A foto da criança morrendo de fome enquanto é observada por um abutre é um dos mais importantes e famosos registros da história da fotografia. Não por suas qualidades técnicas, mas por provocar, em cada um que a observa, sensações diversas e questionamentos profundos. A imagem causou comoção mundial e foi usada pela ONU para sensibilizar o mundo sobre a tragédia que estava acontecendo no Sudão, mergulhado em violenta guerra civil.

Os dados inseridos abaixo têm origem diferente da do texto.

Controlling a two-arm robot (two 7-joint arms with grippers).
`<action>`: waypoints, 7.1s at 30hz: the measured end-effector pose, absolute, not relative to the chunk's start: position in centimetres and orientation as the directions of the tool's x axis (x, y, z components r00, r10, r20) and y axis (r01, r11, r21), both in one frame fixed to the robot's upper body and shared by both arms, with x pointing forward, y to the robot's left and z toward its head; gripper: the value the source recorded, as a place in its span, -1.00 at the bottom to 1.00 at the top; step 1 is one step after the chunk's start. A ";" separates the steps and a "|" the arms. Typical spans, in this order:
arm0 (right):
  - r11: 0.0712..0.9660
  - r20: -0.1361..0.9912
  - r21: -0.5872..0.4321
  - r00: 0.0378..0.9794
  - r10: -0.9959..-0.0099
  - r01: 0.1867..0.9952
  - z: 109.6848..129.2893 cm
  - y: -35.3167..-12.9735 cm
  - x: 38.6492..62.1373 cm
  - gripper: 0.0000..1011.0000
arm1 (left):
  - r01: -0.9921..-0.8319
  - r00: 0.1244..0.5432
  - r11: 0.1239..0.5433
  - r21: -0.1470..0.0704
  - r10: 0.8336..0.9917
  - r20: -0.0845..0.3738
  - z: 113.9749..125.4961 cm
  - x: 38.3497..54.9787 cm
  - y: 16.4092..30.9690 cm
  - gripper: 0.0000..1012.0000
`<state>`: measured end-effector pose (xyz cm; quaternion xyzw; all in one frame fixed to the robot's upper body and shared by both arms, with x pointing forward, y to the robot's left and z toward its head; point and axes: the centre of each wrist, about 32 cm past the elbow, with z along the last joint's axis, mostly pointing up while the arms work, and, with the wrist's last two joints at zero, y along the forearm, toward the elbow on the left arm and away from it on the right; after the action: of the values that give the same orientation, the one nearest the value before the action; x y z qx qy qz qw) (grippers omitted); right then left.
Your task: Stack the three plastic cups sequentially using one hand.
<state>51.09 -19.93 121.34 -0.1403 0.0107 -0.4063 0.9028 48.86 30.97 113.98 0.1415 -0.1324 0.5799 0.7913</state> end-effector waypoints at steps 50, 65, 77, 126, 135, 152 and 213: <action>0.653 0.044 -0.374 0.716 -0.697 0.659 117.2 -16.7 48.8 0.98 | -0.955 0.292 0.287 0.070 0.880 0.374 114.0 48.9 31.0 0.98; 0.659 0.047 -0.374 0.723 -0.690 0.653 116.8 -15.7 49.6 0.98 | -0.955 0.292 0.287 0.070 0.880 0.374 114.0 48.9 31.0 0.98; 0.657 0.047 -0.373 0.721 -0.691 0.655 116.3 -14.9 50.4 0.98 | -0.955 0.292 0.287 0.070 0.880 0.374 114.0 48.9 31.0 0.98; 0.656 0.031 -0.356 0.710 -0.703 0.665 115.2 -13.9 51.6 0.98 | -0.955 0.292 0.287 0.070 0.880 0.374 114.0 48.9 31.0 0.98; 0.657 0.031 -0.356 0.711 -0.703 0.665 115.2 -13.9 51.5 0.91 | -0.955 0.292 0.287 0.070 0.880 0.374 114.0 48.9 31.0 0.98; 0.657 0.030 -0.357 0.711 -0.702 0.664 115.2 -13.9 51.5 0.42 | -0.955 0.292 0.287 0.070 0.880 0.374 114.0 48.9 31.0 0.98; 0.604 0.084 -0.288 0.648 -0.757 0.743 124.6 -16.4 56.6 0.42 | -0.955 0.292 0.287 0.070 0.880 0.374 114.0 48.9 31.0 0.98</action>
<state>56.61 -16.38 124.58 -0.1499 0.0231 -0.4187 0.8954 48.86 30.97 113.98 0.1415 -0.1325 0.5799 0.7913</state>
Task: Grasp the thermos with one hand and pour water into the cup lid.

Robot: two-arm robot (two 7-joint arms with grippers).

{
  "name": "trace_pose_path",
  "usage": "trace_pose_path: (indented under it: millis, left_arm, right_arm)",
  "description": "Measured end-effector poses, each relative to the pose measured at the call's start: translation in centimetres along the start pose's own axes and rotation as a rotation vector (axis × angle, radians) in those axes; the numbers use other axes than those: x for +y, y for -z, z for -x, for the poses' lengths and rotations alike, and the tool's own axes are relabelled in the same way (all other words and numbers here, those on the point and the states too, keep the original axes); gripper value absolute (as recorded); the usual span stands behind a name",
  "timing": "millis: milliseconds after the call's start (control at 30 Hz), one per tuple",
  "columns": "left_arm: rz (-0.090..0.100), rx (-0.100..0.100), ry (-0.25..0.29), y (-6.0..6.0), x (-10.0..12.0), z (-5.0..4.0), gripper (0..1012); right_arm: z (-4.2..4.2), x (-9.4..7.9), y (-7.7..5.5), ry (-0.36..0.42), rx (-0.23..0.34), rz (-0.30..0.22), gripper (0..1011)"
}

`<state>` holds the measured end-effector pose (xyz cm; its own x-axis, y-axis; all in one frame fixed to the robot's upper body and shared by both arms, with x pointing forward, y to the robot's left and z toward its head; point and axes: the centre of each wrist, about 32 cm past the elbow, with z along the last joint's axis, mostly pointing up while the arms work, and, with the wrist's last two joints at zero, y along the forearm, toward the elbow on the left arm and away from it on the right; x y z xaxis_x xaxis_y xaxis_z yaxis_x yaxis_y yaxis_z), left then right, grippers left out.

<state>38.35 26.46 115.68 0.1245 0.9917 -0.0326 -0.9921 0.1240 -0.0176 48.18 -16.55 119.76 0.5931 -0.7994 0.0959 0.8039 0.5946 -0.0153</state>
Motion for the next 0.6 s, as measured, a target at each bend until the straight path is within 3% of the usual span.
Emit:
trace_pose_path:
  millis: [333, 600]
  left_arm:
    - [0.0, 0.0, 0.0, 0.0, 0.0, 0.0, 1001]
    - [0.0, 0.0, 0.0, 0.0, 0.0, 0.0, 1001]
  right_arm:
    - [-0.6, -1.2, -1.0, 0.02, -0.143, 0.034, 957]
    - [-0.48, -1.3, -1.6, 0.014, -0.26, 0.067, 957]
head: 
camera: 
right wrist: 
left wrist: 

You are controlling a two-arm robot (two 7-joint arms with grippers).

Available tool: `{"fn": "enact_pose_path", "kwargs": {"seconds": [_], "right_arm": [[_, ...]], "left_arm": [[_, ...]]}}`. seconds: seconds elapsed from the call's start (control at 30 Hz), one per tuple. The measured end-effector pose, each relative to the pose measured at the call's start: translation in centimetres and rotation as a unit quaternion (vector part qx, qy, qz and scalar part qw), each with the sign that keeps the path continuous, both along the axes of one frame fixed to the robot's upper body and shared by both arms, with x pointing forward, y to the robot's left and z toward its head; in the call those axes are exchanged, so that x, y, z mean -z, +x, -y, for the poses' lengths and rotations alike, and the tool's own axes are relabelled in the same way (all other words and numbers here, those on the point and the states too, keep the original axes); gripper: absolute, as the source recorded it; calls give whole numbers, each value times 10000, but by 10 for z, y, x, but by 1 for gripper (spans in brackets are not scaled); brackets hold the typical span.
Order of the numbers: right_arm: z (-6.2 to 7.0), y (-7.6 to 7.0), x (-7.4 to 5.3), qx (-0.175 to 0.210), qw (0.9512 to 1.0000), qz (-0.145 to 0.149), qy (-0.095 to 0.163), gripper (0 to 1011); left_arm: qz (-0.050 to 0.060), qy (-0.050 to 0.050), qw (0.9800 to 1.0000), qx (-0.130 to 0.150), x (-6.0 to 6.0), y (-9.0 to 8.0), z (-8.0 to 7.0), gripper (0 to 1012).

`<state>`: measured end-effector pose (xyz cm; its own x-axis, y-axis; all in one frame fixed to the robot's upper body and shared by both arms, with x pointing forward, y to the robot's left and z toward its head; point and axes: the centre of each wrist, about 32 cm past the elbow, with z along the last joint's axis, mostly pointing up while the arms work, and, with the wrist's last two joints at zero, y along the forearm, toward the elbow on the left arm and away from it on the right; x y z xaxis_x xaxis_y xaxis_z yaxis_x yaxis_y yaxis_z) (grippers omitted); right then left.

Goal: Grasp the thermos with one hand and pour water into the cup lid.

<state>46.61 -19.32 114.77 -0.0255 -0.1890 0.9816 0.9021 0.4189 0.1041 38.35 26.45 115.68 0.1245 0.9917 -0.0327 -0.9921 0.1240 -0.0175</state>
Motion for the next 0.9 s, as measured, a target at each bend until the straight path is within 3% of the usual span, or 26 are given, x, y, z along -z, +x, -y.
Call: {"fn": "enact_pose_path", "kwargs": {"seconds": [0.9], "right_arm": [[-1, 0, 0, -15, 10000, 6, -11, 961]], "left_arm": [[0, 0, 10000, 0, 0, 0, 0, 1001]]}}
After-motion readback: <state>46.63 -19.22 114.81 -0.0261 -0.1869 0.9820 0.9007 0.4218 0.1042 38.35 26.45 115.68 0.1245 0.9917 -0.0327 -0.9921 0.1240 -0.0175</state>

A foto foi tirada em 1993, pelo fotógrafo sul-africado Kevin Carter, que acompanhava uma missão humanitária da ONU. O avião da entidade pousou em um campo de refugiado em Ayed (hoje território do Sudão do Sul), Carter e outros profissionais saíram para fotografar o locar. O sul- africano se preparava para registrar a imagem do garoto desnutrido tentando seguir os pais até o centro de alimentação, quando um abutre pousou, criando a imagem icônica registrada por ele. Depois ele espantou a ave e foi chorar embaixo de uma árvore. A foto foi vendida para o “New York Times” e, depois, publicada em jornais e revistas do mundo todo.

Carter recebeu o Prêmio Pulitzer de Fotografia Especial em 1994 e uma enxurrada de críticas de todos os cantos do mundo, mas também cumpriu o objetivo da ONU ao convidar os fotógrafos, que era o de aumentar as arrecadações humanitárias para as vítimas da guerra sudanesa. O fim de Kevin Carter foi triste. Condenado pela opinião pública e por grande parte da imprensa, onde foi comparado ao abutre da foto, atormentado pelas imagens da guerra , afundado em dívidas, causadas por seus vícios em drogas, Carter entrou em profunda depressão e cometeu suicídio ainda em 1994 aos trinta e três anos de idade. O menino da foto, Kong Nyoung, viveu mais tempo. Sobreviveu à guerra e à fome, morrendo em 2006 em decorrência de uma febre, segundo seu pai.

Hoje, época em que todo mundo possui uma máquina fotográfica embutida no celular, os registros de imagens trágicas são cada vez mais comuns. Algumas tão profundas quanto o registro de Carter. A “insensibilidade” do fotógrafo para com o “modelo”, pelo qual Carter foi acusado, tornou-se
quase tão comum quanto o ato de fotografar. Tragédias pessoais são registradas todos os dias em todos os lugares, muitas vezes apenas com o objetivo de acumular curtidas e atenção nas mídias sociais, mas
muitas vezes, como no caso de Carter, partindo do princípio que uma imagem pode comover o mundo para um problema maior, unindo interessados em resolvê-lo. O caso também nos mostra o quanto é
necessário conhecer a história por trás da imagem antes de passarmos à condenação ou à glorificação. “Uma imagem vale mais do que mil palavras”, diz o velho ditado, mas qual o significado desse valor? Isso é o que devemos sempre questionar.